I feel now I have to decline just for myself if he won’t support me.

Who is being unreasonable? Me or DH?

That's a strange one. It's not even the bride's sister's kids from another marriage - they're her husband's so absolutely no blood relation to the bride. What's the difference?! I'd say you've no one to look after the 10 yr old so you'll stay back and let husband and younger one go ahead.

InterIgnis · 01/03/2026 12:03

PossumHollow · 01/03/2026 10:39

I agree that this is on your husband. I don’t like the way he is saying this would be unfair on the youngest child as it’s “her” family, her cousins, but not her half sister’s family - the child he supposedly views as his own? If he viewed her as his own and treated her as his own he wouldn’t allow this and would not divide them in this way. It’s fine if the cousins have chosen this path, but he has to get his priorities sorted. It’s not ok.

Also, youngest would have no reason to resent the eldest, 6 year old kids don’t care that deeply about weddings, surely she cares more about her sister. If you said do you want to go somewhere fun with your sister and a couple of friends I’m sure she’d be very happy with it. If your husband wants to go to the ceremony fine but I think it’s a dick move to go to the reception. You have to model to her the values you want her to grow up with. Her sister is much more important than this party thrown by this type of person who would do this.

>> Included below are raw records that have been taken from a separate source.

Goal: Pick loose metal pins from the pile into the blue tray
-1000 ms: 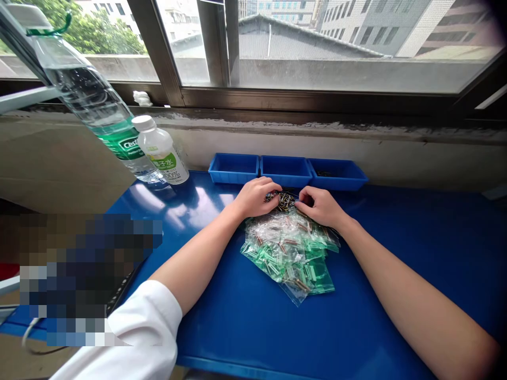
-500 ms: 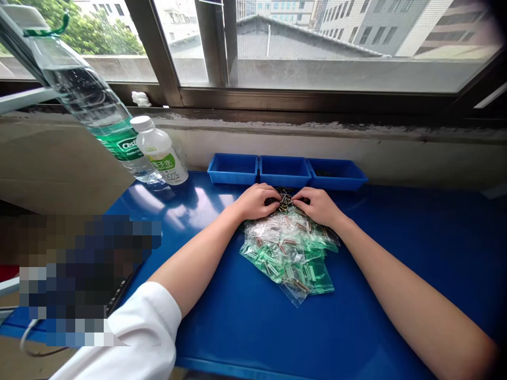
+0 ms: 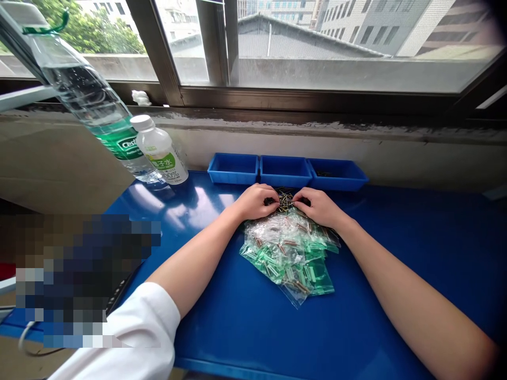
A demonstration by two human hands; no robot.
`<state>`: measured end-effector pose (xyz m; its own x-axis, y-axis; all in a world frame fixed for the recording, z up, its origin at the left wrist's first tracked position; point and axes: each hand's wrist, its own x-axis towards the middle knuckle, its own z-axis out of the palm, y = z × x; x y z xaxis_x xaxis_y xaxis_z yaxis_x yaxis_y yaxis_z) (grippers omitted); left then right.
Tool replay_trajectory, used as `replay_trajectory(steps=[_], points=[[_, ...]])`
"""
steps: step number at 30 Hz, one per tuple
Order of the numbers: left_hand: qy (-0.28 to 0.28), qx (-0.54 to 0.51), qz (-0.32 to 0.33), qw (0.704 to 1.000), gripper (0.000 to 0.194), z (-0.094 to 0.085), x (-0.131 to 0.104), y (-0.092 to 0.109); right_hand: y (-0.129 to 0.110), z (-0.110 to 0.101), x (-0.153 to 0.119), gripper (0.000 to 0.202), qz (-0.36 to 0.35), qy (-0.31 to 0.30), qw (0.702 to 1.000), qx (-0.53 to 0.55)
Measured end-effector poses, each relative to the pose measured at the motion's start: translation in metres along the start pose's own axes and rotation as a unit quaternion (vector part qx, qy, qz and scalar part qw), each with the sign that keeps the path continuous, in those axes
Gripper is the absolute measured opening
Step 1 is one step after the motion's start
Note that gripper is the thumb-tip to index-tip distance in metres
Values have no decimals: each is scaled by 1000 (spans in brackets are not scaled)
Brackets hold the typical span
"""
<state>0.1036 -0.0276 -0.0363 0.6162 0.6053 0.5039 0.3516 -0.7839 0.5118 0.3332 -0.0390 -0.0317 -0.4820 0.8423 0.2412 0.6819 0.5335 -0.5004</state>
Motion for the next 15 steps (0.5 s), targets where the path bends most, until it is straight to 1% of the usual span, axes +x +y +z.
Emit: replay_trajectory(steps=[2, 4, 7, 9, 11, 13, 15], points=[[20, -6, -1, 1000, 11, -1, 1, 1, 0, -1, -1, 13, 4, -2, 1000, -2], [58, -11, -2, 998, 12, -3, 2, 4, -1, -2, -2, 13, 5, 7, 1000, 1], [119, -38, -23, 992, 15, -6, 6, 13, -7, -5, -3, 13, -7, 54, 998, 6], [138, -78, -58, 986, 17, -7, 8, 18, -14, -7, -3, 14, -11, 93, 996, 13], [136, -131, -95, 977, 19, -6, 10, 23, -23, -7, -2, 19, -7, 109, 994, 32], [118, -197, -117, 966, 21, -3, 11, 24, -30, -6, -2, 24, -6, 99, 994, 54], [101, -256, -124, 953, 22, 0, 12, 25, -35, -4, -1, 25, -12, 87, 994, 71]])
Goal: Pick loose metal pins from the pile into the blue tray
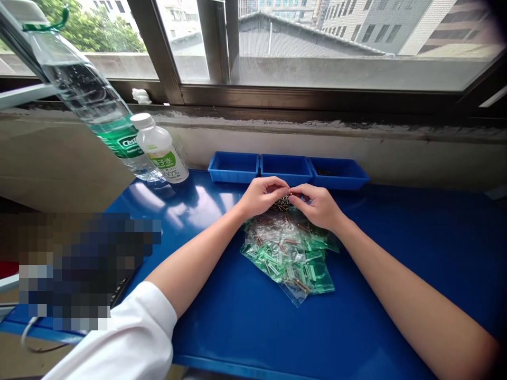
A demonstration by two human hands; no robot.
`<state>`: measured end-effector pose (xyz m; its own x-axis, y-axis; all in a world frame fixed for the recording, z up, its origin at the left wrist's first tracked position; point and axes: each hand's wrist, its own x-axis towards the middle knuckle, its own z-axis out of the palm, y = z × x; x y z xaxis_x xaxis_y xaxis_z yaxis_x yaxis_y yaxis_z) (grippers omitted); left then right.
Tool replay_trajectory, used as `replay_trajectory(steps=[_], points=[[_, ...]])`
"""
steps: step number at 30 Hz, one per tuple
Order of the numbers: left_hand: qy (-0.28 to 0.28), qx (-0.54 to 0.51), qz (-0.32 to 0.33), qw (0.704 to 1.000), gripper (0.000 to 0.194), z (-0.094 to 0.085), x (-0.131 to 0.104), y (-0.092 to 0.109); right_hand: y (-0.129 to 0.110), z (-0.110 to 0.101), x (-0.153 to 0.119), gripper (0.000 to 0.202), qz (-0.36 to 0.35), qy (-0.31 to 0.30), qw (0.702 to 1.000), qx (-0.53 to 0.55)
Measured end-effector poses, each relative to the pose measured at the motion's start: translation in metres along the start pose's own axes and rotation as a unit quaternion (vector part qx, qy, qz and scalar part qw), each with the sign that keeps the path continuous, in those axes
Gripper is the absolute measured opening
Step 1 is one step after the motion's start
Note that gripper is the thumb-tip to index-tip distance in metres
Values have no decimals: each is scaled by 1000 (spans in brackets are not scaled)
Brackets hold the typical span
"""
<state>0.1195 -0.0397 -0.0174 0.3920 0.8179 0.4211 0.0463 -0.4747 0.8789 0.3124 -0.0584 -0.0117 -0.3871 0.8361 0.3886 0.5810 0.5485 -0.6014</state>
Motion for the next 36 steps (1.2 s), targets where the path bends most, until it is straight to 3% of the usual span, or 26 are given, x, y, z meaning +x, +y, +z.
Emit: replay_trajectory(steps=[5, 12, 14, 17, 22, 28, 36], points=[[-1, -26, -19, 999, 21, 2, 0, -1, 1, 3, -2, 26, 42, 39, 998, 6], [35, 185, 55, 981, 14, -10, 1, -7, 18, -5, 1, 27, 95, 67, 989, 94], [58, 224, 65, 971, 14, -17, 2, -13, 30, -12, 3, 28, 114, 125, 981, 98], [86, 256, 63, 961, 14, -26, 2, -22, 54, -25, 4, 28, 155, 256, 954, 15], [53, 281, 87, 954, 16, -25, 2, -31, 86, -42, 3, 29, 231, 352, 904, -81], [18, 307, 92, 947, 16, -22, 0, -33, 82, -46, 6, 24, 286, 335, 883, -161], [-1, 326, 70, 943, 17, -22, -2, -34, 80, -46, 6, 23, 310, 309, 886, -153]])
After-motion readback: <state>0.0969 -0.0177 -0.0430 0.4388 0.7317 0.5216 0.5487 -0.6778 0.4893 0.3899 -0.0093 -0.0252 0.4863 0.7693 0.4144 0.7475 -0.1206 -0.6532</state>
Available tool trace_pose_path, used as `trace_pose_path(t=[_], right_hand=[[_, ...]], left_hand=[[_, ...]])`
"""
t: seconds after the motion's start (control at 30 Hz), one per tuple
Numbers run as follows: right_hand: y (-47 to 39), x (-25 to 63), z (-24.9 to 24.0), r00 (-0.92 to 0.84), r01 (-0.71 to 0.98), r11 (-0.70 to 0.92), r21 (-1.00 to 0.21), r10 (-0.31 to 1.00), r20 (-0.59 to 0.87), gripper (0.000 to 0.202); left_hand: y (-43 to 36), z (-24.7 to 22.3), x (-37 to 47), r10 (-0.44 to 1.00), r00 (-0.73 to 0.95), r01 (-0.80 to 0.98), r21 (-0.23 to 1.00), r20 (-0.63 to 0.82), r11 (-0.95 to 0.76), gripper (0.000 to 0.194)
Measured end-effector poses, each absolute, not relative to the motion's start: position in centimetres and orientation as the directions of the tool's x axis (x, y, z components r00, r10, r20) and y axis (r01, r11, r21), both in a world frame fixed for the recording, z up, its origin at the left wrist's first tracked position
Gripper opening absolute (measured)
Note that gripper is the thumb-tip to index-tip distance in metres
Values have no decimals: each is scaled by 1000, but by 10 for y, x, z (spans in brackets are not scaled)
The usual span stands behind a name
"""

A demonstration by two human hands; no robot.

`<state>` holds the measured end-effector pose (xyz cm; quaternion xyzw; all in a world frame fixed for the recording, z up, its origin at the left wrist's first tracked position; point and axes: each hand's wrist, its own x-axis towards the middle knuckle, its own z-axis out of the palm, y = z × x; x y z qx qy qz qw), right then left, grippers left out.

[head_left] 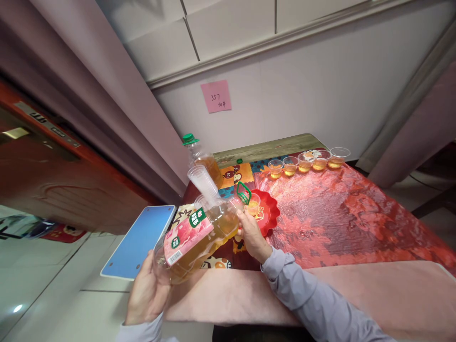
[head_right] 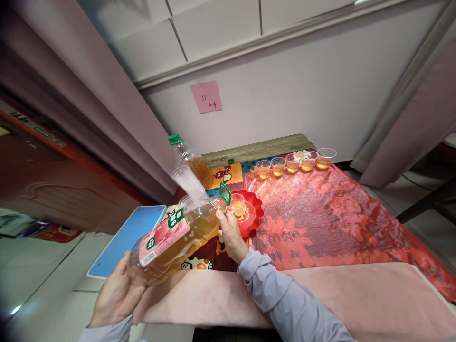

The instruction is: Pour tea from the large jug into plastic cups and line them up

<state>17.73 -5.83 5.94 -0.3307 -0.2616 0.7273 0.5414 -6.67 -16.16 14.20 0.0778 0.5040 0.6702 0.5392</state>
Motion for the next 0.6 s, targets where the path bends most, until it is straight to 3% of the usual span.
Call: trace_pose_path(t=[0.6], right_hand=[[-57, 178, 60, -212, -613, -287, -736, 957, -197, 58]], left_hand=[[-157, 146, -70, 788, -397, -624, 768, -470, 144, 63]])
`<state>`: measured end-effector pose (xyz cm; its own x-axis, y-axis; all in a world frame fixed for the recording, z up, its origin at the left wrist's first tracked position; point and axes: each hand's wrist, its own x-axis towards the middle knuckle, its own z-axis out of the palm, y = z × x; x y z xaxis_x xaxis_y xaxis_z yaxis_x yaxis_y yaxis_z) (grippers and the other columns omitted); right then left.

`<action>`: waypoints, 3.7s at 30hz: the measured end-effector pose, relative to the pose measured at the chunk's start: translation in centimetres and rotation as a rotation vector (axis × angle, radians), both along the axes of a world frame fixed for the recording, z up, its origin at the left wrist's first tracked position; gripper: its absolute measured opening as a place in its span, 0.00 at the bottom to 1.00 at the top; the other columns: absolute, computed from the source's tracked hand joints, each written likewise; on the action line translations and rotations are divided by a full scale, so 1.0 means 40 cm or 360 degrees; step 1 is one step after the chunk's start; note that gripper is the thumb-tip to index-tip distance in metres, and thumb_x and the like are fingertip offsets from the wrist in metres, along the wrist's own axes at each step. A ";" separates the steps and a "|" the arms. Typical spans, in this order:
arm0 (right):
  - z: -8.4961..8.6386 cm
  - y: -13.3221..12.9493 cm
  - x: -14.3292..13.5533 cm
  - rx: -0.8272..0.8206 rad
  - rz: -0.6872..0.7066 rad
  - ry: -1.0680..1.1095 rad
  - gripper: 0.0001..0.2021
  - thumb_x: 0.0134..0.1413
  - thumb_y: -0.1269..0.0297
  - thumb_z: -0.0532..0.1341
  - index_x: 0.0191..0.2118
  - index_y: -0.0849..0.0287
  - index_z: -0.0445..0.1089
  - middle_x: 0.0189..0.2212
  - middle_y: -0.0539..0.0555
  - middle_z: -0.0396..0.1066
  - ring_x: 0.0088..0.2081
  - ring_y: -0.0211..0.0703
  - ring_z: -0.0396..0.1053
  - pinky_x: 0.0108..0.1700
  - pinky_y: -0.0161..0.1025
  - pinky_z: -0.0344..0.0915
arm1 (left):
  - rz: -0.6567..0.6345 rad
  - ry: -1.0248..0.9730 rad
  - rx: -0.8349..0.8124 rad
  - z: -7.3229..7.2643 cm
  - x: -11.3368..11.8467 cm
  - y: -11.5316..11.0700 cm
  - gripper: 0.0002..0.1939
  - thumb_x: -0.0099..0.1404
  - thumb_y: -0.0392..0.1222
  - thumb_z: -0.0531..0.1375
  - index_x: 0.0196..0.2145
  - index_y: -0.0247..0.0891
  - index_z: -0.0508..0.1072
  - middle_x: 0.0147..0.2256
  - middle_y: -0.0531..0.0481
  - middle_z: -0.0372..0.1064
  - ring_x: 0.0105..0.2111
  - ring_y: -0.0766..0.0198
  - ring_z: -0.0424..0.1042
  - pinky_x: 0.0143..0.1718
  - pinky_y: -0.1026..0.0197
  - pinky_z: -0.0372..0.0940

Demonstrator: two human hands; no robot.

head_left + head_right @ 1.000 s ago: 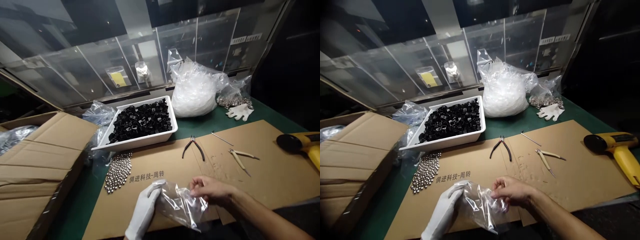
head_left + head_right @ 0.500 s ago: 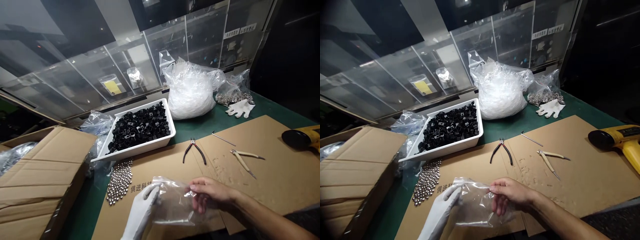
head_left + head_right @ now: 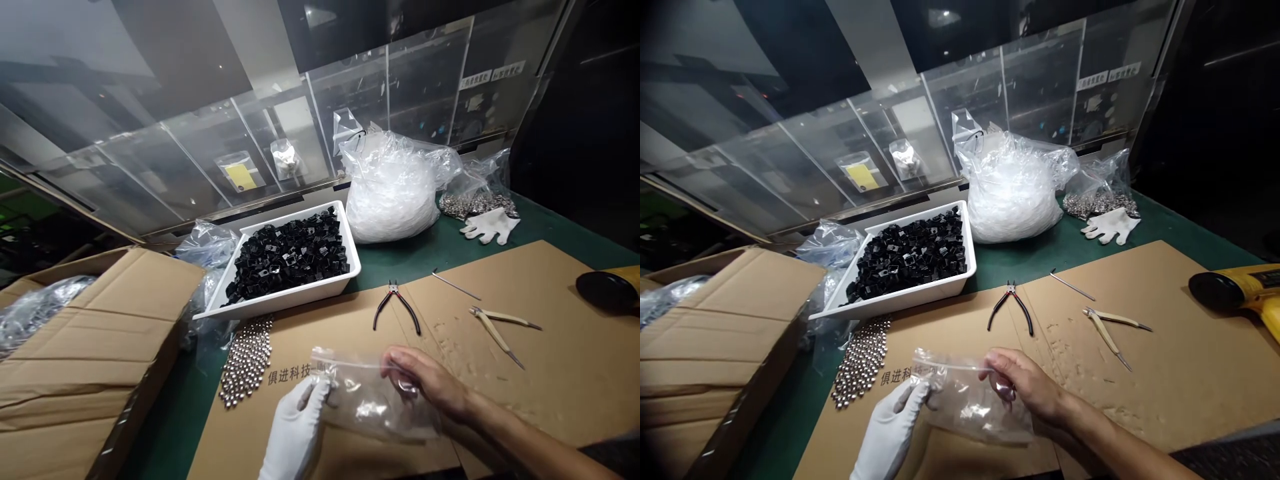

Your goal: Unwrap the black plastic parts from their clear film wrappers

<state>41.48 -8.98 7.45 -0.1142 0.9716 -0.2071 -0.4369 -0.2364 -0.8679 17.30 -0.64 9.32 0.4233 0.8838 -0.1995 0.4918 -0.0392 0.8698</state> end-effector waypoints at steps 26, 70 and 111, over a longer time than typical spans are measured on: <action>-0.003 -0.009 -0.120 -0.0078 -0.0051 -0.0504 0.15 0.38 0.61 0.72 0.23 0.62 0.67 0.19 0.44 0.65 0.24 0.31 0.58 0.24 0.29 0.53 | 0.0475 -0.0307 -0.0409 0.004 0.128 -0.149 0.24 0.53 0.55 0.66 0.39 0.33 0.75 0.37 0.42 0.76 0.37 0.55 0.75 0.43 0.58 0.71; -0.073 -0.022 -0.100 -0.0344 0.0326 -0.0091 0.10 0.45 0.61 0.68 0.33 0.61 0.72 0.24 0.48 0.71 0.25 0.35 0.65 0.29 0.32 0.62 | 0.0152 -0.0121 -0.0360 -0.075 0.072 -0.143 0.19 0.66 0.54 0.54 0.28 0.36 0.70 0.25 0.52 0.65 0.29 0.65 0.63 0.32 0.67 0.62; -0.070 -0.014 -0.071 0.0066 -0.0822 -0.1814 0.06 0.51 0.72 0.52 0.30 0.56 0.63 0.29 0.51 0.68 0.31 0.42 0.66 0.35 0.36 0.60 | 0.0721 0.0509 0.1153 -0.097 0.030 -0.078 0.08 0.60 0.34 0.53 0.38 0.38 0.68 0.42 0.46 0.68 0.39 0.61 0.70 0.44 0.59 0.64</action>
<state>38.65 -9.55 4.66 0.5056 0.8576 0.0944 0.5333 -0.2246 -0.8156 18.49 -3.76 5.44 0.0254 0.9068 0.4207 0.8067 -0.2671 0.5271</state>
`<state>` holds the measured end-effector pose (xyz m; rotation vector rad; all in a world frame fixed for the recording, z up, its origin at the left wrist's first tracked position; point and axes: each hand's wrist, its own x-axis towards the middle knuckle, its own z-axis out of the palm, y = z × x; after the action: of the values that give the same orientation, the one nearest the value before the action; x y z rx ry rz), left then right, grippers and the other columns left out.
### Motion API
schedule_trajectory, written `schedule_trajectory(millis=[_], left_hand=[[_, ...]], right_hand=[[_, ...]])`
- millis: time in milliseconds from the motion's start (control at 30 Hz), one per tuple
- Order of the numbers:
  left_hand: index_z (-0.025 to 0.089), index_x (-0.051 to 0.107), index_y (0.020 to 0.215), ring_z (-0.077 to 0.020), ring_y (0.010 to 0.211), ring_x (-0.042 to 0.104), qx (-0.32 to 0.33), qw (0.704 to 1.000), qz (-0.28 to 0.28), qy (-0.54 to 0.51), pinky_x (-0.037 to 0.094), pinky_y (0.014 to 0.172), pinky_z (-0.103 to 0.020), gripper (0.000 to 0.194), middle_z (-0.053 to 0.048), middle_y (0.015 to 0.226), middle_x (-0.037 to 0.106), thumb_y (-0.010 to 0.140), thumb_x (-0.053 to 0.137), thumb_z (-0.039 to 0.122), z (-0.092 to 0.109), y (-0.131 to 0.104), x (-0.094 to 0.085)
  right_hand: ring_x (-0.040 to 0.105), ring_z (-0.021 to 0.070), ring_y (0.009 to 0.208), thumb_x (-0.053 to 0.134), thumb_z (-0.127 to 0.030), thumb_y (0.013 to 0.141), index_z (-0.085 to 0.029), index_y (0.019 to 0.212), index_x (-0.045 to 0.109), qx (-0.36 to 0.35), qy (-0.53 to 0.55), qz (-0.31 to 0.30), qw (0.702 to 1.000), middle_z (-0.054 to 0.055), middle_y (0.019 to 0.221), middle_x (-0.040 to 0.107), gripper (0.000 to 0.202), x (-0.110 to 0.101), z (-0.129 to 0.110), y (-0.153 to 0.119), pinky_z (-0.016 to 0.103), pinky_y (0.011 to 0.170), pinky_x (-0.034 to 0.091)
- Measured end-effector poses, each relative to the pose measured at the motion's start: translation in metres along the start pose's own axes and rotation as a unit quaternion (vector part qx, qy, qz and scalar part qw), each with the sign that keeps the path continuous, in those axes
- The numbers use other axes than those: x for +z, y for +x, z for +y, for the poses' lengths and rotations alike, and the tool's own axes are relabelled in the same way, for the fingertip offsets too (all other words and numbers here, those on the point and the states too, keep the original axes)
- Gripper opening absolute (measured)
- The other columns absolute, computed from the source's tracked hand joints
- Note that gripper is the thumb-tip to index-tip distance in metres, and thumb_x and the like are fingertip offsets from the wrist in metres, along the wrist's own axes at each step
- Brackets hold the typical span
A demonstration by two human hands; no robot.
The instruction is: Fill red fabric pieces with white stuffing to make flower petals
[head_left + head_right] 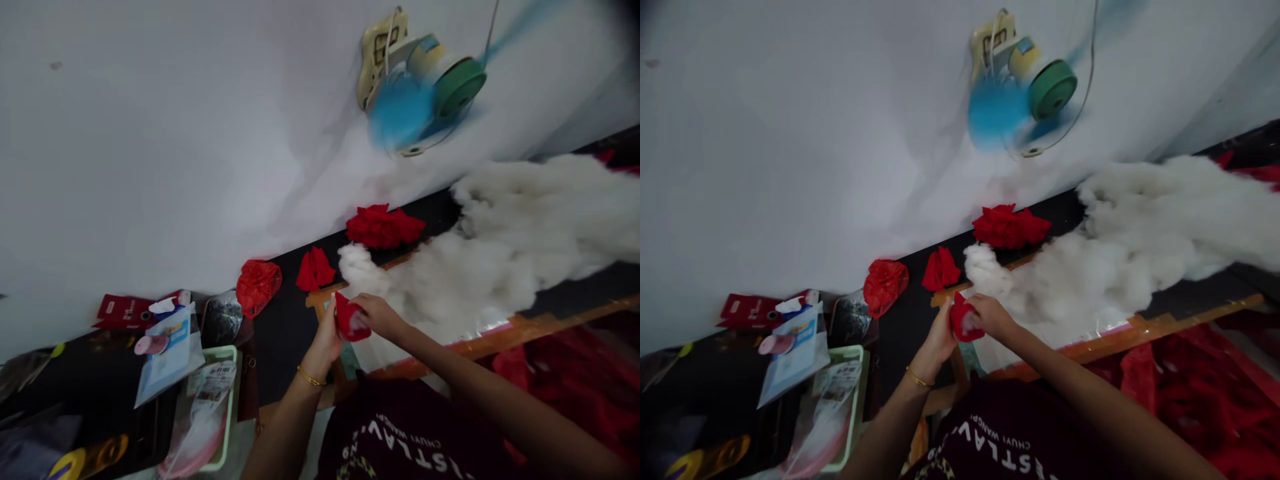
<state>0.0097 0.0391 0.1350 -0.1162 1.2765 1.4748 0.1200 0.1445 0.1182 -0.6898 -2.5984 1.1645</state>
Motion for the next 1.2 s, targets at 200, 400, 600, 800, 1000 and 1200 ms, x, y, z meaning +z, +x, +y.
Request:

OP hasn’t said he views her as his own, or that he’s ever told her he would. What she has said is that the two girls know they are half sisters, and don’t share all of the same family relationships. OP’s husband isn’t going to cut off his family, or deny his daughter a relationship with them, because of this.

The 6 year old loves her paternal family, and is excited for the wedding. Wanting to believe she wouldn’t care about going does not mean this would be the case. There have been many threads on here about younger half siblings being resentful of being denied their own identity paternal family in the name of ‘fairness’ to an older sibling.